Posted by: Bart at December 10, 2004 8:27 AM

They don't want children to die in great amounts?

Those countries need democracy.

Always increased funding, the answer to everything.

However, improved coordination should increase the funding.

It's called "streamlining the bureaucracy."

Posted by: Sandy P at December 10, 2004 10:47 AM

Probably Ms. Bellamy has so internalized the progressive agenda she literally cannot see there are other, more important issues for UNICEF.

By the way, why is this particular subset of UN operations being scrutinized and found wanting? Other large swathes of UN operations are at least as ridiculous as UNICEF. So why the (masked and indirect) opprobrium?

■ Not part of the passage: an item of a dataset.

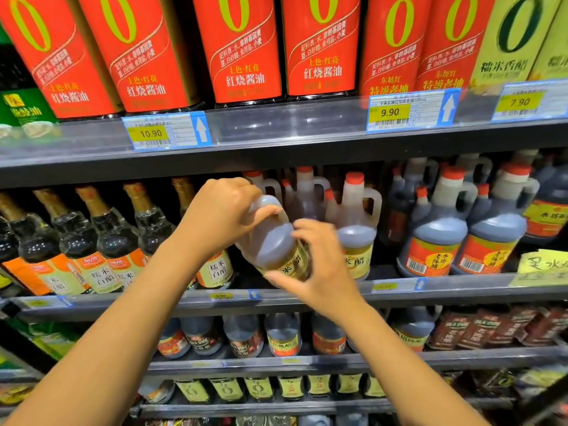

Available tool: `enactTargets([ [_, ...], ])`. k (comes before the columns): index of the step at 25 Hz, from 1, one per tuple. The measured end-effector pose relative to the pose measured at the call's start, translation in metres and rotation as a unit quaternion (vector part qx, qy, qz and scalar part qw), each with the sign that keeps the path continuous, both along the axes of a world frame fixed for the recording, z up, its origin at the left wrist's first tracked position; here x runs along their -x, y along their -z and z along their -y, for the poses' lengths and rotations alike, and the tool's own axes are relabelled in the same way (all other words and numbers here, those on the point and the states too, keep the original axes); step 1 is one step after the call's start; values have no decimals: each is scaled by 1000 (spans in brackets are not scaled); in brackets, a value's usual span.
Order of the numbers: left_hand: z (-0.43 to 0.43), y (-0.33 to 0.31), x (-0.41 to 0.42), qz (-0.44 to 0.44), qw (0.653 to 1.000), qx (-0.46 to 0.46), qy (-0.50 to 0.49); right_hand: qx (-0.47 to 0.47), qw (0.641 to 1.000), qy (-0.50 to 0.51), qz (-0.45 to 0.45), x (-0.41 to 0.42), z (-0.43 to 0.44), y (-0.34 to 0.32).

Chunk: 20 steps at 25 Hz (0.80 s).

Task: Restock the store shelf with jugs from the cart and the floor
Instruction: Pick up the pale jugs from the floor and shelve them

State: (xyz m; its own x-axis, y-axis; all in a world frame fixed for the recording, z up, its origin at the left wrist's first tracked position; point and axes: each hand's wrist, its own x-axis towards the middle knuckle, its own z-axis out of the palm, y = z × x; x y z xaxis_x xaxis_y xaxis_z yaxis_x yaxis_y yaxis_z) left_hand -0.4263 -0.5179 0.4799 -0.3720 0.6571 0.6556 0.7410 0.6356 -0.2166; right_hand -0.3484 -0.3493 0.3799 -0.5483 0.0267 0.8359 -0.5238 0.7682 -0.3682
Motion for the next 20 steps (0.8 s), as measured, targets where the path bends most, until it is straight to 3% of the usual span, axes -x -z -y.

Posted by: Bruce Cleaver at December 10, 2004 10:55 AM

Mr. Cleaver--

Why UNICEF? I assume that's because UNICEF, unlike the vast majority of the UN, actually can and has done some good when under the right hands. Most of the rest of the UN is so useless and ridiculous that it performly poorly is neither surprising nor so much of a tragedy.

Posted by: John Thacker at December 10, 2004 12:10 PM

Bart:

Hillary did some solid work on children's issues in Arkansas. In addition, she is certainly dishonest in a big and arrogant way, which would serve poor kids well pushing their agenda at the U.N. Her ability to schmooze, her high IQ, her international popularity: she's perfect. Her vain political ambition is the only problem with this idea.

Remember, this is not a position where she'd be "fixing" societies; it would be about feeding, hydrating and vaccinating the most desperate of the innocent, at least of those innocents that have seen the light of day.

I can see her rigging the next oil-for-food scandal to the UNICEF kids' benefit and, of course, her own.

Posted by: JimGooding at December 10, 2004 2:18 PM

After all, Jim, she did such a wonderful job with health care.